Exercise requirements =
Look through the data for the string "yellow". Copy every line where it is found.

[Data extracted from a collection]
--- START ---
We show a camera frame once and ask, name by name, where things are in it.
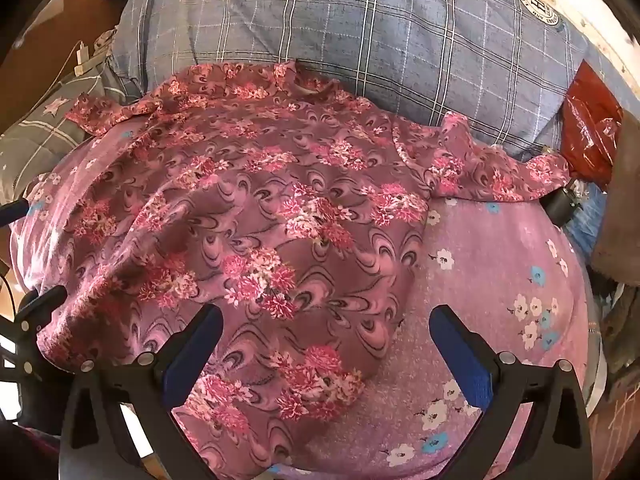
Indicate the pink flowered bedsheet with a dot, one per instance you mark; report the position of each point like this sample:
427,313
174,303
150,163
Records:
500,270

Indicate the black cylindrical object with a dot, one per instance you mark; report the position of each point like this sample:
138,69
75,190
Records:
559,206

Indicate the blue plaid pillow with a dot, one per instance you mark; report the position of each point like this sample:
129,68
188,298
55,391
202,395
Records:
375,50

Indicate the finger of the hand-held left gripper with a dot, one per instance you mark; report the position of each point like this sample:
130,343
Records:
15,208
42,305

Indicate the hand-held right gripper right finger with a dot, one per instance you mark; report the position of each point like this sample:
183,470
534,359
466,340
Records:
462,360

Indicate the white charger plug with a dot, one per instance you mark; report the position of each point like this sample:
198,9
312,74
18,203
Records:
82,57

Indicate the blue denim cloth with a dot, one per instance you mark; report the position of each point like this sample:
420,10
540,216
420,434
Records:
585,227

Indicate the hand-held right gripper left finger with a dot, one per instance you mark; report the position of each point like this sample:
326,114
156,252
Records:
192,360

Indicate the pink floral shirt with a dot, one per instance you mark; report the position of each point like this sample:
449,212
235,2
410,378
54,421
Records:
250,185

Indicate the red plastic bag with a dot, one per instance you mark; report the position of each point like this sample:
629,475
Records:
592,120

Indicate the brown cloth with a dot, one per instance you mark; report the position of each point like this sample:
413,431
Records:
622,220

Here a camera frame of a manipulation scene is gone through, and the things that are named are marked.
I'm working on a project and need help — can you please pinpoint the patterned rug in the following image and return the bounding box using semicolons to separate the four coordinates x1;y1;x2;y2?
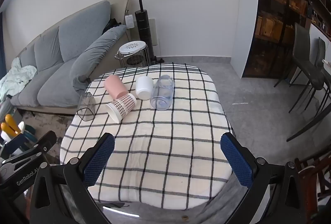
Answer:
16;109;78;165

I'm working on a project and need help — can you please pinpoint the small grey sofa cushion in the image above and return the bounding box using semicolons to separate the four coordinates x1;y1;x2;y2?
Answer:
19;44;37;67

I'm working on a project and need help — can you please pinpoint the grey bolster pillow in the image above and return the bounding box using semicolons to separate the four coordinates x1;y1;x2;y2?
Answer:
69;25;128;92

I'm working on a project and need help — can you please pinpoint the pink cup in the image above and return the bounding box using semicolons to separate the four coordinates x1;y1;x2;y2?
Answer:
104;75;128;99

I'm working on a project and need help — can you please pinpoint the black upright vacuum cleaner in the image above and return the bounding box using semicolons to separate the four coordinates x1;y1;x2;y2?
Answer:
132;0;164;64

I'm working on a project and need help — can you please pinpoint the brown wooden chair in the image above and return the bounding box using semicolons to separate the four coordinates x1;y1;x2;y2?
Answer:
295;146;331;224

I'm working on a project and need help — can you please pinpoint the white hanging tag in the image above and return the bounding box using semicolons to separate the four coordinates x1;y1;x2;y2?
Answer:
125;14;135;29

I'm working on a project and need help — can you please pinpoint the medium grey sofa cushion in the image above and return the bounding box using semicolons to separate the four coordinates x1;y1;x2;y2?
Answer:
34;29;64;72

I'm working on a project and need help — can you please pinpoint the light green blanket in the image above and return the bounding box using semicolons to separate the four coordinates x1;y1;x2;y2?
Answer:
0;57;38;103

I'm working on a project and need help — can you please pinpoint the white cup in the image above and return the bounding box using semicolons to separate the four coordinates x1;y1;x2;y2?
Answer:
136;76;155;100

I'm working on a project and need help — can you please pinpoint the clear plastic cup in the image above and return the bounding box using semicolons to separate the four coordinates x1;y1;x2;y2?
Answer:
150;75;175;111

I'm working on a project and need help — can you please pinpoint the black and white plaid tablecloth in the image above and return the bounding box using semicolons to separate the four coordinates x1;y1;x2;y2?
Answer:
60;62;234;210

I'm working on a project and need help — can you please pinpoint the white dining table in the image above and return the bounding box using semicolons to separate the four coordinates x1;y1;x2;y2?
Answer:
290;23;331;86

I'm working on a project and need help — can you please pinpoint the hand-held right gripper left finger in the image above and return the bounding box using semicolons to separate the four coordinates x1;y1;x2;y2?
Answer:
29;132;115;224

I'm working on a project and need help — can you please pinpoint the grey-green dining chair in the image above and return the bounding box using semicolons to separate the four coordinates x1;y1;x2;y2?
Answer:
286;37;331;142
274;22;325;114

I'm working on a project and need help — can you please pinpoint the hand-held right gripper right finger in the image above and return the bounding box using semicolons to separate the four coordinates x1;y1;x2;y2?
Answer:
220;132;307;224

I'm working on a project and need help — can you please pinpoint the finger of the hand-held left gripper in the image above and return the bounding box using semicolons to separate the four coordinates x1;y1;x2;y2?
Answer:
1;130;57;165

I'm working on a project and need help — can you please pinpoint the white toy with yellow ears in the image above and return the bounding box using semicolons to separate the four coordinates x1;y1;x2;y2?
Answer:
0;114;37;158

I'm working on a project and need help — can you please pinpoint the brown patterned paper cup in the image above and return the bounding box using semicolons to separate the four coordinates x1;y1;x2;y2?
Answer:
105;93;137;123

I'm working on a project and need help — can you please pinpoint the smoky transparent square cup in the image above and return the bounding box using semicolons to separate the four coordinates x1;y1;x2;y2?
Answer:
77;93;96;121

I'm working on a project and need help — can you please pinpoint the dark glass shelf cabinet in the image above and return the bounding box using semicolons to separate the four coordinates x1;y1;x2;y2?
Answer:
243;0;331;80

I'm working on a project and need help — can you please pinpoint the black bag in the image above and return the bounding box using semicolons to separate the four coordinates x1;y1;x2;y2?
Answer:
103;18;121;34

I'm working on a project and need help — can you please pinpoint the white-topped wire cage heater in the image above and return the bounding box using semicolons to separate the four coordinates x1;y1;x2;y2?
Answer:
115;41;152;68

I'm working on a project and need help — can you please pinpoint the large grey sofa cushion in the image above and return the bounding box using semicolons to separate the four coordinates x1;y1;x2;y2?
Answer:
58;1;112;63

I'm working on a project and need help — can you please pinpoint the grey sofa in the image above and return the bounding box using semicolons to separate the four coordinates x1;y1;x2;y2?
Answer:
0;0;130;117

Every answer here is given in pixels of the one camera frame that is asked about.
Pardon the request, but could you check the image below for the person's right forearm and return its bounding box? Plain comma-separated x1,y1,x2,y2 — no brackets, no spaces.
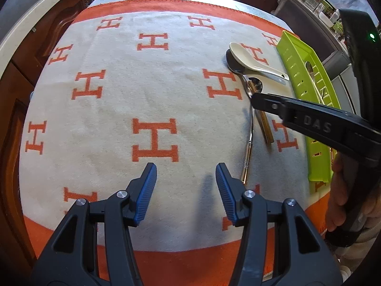
339,211,381,277

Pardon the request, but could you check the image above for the white ceramic spoon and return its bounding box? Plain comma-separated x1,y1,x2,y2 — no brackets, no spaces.
229,42,290,81

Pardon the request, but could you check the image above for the orange and grey printed blanket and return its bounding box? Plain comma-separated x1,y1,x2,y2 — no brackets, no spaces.
19,0,337,286

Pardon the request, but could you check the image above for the steel soup spoon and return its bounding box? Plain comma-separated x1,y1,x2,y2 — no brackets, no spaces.
226,49,249,76

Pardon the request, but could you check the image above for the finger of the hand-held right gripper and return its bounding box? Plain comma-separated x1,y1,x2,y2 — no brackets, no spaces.
251,93,298,120

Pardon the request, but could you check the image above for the green plastic utensil tray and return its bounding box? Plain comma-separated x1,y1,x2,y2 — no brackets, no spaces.
276,30,342,184

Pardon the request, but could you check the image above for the grey refrigerator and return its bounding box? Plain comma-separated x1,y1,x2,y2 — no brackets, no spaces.
330,62,364,117

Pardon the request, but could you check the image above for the person's right hand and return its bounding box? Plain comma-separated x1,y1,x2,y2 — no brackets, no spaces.
326,155,348,233

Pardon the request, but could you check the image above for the small steel spoon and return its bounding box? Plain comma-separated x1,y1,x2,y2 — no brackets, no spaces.
241,77,263,184

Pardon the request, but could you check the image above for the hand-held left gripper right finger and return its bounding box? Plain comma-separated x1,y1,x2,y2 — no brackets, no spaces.
215,163,342,286

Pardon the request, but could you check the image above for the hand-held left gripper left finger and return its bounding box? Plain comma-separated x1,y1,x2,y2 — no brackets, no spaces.
30,163,158,286

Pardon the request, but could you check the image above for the dark brown wooden chopstick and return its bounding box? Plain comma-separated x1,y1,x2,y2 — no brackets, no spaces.
248,81,275,145

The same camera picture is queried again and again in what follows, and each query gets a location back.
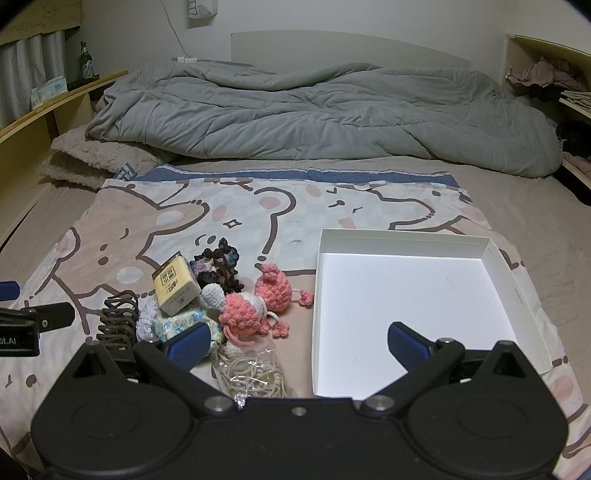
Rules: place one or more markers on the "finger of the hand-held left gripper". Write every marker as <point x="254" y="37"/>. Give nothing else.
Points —
<point x="51" y="316"/>
<point x="7" y="290"/>

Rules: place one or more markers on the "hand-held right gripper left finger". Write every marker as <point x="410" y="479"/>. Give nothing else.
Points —
<point x="189" y="342"/>

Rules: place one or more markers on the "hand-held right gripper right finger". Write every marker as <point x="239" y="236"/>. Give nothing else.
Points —
<point x="408" y="342"/>

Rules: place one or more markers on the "blue and white scrunchie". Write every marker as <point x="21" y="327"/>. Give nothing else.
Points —
<point x="182" y="321"/>

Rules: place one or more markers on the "white cardboard box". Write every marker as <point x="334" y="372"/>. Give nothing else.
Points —
<point x="415" y="295"/>

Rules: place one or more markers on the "pink and white crochet toy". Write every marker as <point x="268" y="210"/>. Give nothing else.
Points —
<point x="240" y="317"/>

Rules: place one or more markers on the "yellow tissue packet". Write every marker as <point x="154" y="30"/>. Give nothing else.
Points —
<point x="174" y="282"/>

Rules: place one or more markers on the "dark crochet piece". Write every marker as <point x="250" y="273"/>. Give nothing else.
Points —
<point x="217" y="265"/>

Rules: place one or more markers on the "pink crochet ball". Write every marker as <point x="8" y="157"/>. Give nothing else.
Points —
<point x="274" y="288"/>

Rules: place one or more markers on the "cartoon printed blanket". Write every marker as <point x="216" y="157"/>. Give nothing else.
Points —
<point x="184" y="221"/>

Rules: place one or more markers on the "curved wooden shelf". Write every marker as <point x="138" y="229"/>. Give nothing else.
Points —
<point x="27" y="152"/>

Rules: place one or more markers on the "beige fluffy blanket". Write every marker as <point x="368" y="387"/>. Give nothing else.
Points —
<point x="87" y="157"/>

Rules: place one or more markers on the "cartoon print sheet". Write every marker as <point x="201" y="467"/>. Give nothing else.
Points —
<point x="531" y="221"/>

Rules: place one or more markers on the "tissue box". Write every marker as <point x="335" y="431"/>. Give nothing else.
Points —
<point x="48" y="91"/>

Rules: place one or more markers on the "grey curtain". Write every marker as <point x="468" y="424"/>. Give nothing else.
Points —
<point x="23" y="69"/>

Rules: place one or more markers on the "green glass bottle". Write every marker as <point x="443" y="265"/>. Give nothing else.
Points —
<point x="86" y="64"/>

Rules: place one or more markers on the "grey duvet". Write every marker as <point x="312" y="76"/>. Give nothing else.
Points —
<point x="300" y="110"/>

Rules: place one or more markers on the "dark clothes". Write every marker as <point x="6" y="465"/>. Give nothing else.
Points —
<point x="575" y="138"/>

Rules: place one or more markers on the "brown cardboard sheet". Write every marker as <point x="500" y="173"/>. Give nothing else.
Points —
<point x="41" y="23"/>

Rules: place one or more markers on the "white power strip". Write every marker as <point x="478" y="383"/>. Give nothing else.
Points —
<point x="183" y="59"/>

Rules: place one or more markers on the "folded beige clothes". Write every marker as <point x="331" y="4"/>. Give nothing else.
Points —
<point x="577" y="98"/>

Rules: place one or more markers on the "pink clothes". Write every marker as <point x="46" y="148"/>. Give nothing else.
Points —
<point x="545" y="74"/>

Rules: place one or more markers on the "wooden clothes shelf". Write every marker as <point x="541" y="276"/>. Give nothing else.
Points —
<point x="531" y="46"/>

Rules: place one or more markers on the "white hanging bag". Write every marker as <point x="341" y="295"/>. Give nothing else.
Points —
<point x="202" y="8"/>
--- END ---
Task result =
I'm working on a project and need help — can you please pinpoint the white toy with yellow ears in the image above and return the bounding box using semicolons to separate the four coordinates x1;y1;x2;y2?
Rules: place one or more markers on the "yellow tissue packet". Write every marker as <point x="154" y="30"/>. Give nothing else.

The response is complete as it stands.